Return the data below exactly, but only from the line containing "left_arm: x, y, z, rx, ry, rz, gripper" through the line containing "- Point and", with both of those lines included.

**Material for this exercise**
● ● ● ● ●

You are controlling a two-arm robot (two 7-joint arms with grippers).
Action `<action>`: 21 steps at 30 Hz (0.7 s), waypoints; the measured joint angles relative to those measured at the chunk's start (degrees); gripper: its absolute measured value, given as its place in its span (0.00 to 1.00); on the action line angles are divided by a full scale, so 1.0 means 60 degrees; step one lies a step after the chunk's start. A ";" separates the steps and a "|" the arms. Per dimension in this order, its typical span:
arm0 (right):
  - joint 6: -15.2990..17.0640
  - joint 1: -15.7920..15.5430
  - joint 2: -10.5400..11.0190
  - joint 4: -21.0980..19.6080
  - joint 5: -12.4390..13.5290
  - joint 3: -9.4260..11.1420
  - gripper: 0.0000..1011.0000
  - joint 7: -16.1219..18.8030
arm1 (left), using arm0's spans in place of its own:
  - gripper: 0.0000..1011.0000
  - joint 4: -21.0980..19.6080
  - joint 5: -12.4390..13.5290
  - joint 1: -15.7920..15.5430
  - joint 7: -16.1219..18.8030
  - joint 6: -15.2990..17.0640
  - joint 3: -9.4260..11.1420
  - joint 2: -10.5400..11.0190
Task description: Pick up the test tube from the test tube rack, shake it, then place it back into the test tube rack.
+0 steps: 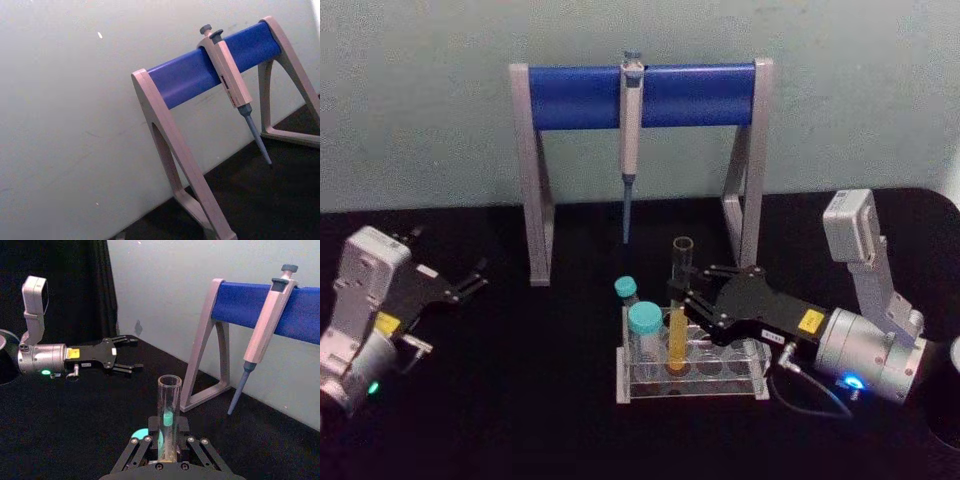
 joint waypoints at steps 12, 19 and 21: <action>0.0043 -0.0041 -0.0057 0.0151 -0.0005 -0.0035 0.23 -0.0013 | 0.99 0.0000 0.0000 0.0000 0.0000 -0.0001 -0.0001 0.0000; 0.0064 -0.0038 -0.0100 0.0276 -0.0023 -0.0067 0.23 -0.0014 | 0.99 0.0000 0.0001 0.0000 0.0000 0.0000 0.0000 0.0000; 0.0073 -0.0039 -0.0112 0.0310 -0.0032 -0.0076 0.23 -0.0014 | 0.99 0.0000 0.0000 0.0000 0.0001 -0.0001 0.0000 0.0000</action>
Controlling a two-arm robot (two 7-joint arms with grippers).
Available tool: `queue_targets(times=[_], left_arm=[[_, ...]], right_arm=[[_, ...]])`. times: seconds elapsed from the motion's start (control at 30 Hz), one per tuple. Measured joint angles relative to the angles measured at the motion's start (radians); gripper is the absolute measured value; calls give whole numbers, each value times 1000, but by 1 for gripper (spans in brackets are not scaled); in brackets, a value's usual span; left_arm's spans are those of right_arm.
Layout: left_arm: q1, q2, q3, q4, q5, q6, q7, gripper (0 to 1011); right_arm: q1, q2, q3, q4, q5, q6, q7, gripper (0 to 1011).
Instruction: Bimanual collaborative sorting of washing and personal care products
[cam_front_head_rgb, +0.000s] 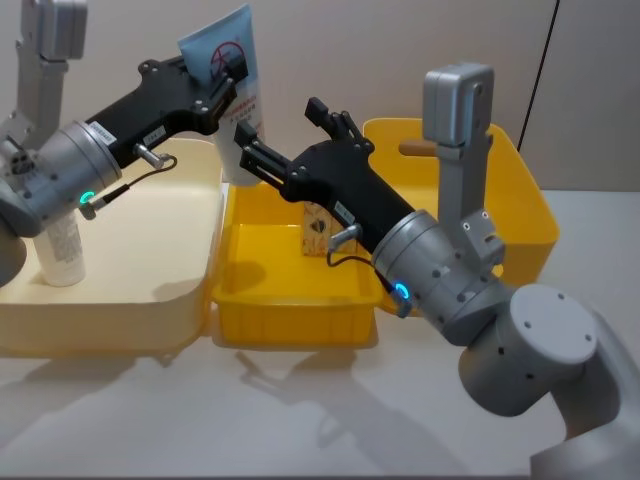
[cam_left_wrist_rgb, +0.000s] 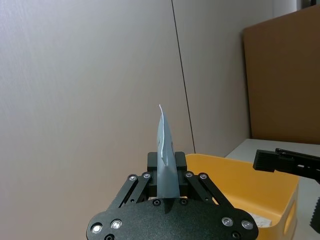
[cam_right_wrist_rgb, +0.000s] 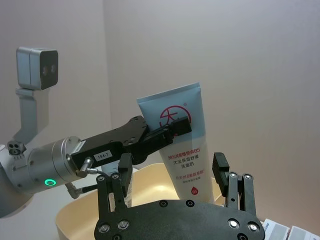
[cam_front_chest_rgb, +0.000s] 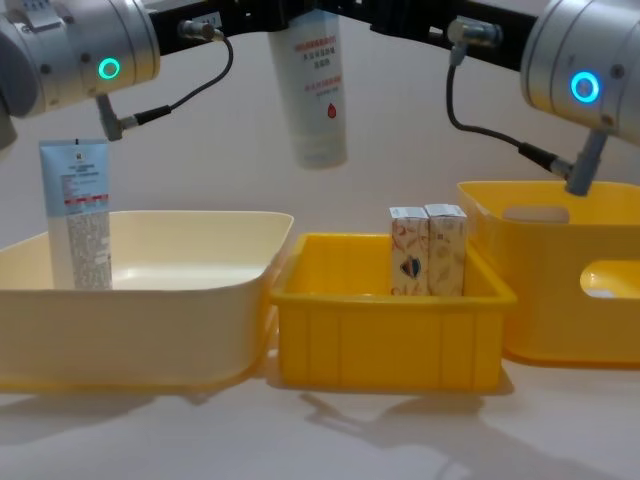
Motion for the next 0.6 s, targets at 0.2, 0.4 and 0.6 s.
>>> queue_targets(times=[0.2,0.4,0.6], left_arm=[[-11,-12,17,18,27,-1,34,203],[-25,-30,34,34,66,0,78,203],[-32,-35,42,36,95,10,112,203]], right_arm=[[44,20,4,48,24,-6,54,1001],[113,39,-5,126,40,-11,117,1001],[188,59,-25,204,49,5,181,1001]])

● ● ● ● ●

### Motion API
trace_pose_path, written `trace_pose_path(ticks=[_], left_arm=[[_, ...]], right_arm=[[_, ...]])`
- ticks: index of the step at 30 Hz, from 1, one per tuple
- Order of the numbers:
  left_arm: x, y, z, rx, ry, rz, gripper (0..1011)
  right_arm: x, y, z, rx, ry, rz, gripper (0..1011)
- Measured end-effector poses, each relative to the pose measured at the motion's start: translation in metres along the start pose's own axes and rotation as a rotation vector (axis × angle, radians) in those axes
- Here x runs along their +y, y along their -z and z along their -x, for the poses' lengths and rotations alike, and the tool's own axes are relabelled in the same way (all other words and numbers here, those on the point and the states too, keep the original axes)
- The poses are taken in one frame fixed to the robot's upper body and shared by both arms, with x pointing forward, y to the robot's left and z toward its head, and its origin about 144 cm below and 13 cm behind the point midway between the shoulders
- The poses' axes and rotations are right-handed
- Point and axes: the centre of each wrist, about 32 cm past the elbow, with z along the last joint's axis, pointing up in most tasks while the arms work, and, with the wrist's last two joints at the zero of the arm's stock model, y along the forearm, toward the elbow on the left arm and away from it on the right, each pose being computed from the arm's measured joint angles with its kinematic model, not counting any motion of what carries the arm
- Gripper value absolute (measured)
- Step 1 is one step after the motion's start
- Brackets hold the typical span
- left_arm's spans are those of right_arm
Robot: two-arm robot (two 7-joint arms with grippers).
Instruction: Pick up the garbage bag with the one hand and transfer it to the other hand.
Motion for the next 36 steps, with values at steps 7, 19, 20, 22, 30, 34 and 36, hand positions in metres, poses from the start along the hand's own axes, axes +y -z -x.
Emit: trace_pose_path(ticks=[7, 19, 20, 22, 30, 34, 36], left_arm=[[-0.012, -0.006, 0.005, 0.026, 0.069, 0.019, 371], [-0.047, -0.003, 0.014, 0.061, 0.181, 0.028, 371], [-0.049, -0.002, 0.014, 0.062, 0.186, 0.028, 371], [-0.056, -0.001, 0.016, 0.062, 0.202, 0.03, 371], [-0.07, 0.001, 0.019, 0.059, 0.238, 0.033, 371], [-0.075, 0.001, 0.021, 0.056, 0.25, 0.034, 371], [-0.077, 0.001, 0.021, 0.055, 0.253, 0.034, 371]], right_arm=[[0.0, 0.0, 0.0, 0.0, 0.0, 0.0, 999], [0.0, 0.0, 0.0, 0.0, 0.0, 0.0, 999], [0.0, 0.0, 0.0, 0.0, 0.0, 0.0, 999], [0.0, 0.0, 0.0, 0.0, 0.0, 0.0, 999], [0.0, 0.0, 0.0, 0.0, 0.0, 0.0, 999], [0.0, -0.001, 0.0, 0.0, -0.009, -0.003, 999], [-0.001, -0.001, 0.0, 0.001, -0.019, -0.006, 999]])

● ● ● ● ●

**Solution for this exercise**
  left_arm: x, y, z, rx, ry, rz, gripper (0..1011)
  right_arm: x, y, z, rx, ry, rz, gripper (0..1011)
- Measured end-effector poses, each relative to the pose measured at the motion's start: translation in metres along the start pose's own axes and rotation as a rotation vector (axis × angle, radians) in those axes
- Here x runs along their +y, y along their -z and z along their -x, for the poses' lengths and rotations alike, and the tool's own axes are relabelled in the same way (all other words and numbers here, those on the point and the states too, keep the original axes)
- The poses are taken in one frame fixed to the robot's upper body and shared by both arms, with x pointing forward, y to the robot's left and z toward its head, and its origin about 144 cm below and 13 cm behind the point midway between the shoulders
- The poses' axes and rotations are right-handed
- Point and axes: the centre of each wrist, about 32 cm past the elbow, with z along the last joint's axis, pointing up in most tasks while the arms work, and, with the wrist's last two joints at the zero of the arm's stock model, y along the forearm, toward the elbow on the left arm and away from it on the right, each pose being computed from the arm's measured joint angles with its kinematic model, not counting any motion of what carries the arm

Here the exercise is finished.